• **INSTRUCTIONS TO FOLLOW**: From the listing below, output only the lines starting at the line that has "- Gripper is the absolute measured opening" and ending at the line that has "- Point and", exactly as they appear, ends included.

• **RECORDS TO USE**:
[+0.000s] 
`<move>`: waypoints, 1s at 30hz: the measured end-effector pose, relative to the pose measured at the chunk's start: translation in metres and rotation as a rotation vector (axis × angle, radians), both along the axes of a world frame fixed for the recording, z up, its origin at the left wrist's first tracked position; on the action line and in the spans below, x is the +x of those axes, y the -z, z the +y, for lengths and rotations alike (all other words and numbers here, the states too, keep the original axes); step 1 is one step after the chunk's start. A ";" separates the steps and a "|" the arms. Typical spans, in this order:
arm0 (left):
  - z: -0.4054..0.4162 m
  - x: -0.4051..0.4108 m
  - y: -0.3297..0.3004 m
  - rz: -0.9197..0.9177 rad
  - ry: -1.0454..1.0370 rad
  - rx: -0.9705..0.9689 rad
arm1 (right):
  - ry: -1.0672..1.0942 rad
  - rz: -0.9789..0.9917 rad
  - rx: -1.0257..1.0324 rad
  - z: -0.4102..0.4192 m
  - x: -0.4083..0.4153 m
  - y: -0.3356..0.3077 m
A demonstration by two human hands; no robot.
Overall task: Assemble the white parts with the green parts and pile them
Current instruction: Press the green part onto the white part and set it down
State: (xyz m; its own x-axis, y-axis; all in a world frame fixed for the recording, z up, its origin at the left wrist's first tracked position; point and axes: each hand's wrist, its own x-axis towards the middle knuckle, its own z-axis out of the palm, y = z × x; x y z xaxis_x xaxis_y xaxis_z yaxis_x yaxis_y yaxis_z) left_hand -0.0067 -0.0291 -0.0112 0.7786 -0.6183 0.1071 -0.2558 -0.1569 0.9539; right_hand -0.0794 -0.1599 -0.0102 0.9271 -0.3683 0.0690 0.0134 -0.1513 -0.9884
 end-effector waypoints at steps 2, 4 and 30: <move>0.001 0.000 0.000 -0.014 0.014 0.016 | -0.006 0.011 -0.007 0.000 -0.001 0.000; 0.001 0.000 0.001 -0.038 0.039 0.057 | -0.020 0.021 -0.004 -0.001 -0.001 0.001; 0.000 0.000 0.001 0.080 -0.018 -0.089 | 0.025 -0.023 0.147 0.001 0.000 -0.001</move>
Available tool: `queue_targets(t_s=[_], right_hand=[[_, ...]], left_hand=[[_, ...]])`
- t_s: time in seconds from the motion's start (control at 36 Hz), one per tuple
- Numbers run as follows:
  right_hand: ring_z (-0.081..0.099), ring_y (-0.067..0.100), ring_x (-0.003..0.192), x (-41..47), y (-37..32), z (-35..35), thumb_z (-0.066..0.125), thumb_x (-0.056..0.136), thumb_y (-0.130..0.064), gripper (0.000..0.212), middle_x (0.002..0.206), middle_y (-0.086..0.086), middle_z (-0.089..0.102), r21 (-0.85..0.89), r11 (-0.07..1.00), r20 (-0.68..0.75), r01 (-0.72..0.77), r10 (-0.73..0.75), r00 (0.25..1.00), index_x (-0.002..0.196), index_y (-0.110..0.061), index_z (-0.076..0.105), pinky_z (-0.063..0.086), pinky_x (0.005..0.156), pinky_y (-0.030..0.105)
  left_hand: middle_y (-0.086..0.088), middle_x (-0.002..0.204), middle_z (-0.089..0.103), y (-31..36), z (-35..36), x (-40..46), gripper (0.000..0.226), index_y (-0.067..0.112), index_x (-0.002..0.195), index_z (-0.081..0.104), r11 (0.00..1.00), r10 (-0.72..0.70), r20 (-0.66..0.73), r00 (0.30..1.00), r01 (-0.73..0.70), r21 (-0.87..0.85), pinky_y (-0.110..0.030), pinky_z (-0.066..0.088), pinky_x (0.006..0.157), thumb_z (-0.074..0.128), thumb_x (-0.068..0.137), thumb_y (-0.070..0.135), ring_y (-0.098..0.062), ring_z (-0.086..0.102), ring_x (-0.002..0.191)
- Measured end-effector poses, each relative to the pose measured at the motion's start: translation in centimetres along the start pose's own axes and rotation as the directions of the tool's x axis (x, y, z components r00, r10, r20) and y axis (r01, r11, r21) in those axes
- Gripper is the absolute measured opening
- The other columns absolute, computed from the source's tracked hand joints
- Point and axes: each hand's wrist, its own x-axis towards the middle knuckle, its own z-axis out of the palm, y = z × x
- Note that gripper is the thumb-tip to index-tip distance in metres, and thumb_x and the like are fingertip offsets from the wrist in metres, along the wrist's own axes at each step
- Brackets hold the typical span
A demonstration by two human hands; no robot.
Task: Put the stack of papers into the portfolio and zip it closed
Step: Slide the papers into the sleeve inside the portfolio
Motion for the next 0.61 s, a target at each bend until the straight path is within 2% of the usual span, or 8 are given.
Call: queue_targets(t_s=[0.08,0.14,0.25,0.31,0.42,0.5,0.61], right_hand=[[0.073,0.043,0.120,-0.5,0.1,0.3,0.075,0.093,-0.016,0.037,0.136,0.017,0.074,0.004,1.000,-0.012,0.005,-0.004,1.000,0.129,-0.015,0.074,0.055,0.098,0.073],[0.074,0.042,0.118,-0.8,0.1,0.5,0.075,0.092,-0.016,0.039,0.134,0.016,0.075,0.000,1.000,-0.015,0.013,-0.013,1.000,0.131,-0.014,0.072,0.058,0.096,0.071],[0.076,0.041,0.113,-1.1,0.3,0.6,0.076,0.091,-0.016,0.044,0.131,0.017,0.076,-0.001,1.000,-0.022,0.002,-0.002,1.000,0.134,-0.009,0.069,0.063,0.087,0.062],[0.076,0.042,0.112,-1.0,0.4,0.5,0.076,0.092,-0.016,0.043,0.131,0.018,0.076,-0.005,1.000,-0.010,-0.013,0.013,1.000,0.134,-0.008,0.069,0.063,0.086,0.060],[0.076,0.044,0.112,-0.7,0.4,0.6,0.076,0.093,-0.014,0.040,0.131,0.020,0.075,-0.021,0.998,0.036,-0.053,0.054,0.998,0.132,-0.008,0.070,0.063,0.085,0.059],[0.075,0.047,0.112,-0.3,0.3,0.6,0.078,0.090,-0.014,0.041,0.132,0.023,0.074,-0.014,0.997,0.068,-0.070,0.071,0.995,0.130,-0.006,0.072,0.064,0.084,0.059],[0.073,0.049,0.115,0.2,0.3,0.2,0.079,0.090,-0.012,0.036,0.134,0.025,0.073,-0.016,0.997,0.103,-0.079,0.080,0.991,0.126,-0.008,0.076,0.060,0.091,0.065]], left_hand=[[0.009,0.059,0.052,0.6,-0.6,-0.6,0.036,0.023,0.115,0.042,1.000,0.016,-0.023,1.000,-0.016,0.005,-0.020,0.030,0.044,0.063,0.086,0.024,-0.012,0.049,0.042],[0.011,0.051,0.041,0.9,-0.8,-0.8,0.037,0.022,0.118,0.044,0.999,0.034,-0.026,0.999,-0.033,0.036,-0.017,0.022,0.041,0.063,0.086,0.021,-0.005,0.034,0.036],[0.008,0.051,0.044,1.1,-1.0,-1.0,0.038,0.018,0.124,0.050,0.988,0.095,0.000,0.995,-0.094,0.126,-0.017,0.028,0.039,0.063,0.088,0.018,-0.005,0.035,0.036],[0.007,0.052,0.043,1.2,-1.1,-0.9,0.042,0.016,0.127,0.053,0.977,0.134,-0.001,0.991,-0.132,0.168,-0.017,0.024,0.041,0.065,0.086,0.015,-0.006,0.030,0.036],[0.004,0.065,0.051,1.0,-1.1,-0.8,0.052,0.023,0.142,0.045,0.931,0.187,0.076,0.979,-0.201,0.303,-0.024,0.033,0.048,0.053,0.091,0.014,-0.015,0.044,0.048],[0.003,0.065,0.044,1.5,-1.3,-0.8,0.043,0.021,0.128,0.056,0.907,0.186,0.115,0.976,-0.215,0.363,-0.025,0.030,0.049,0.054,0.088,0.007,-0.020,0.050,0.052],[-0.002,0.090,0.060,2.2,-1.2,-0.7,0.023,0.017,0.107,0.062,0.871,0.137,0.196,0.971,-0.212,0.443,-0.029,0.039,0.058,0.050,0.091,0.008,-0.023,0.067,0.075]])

• **RESPONSE BELOW**:
- Gripper is the absolute measured opening
- The other columns absolute, computed from the source's tracked hand joints
- Point and axes: each hand's wrist, its own x-axis towards the middle knuckle, its own z-axis out of the palm, y = z × x

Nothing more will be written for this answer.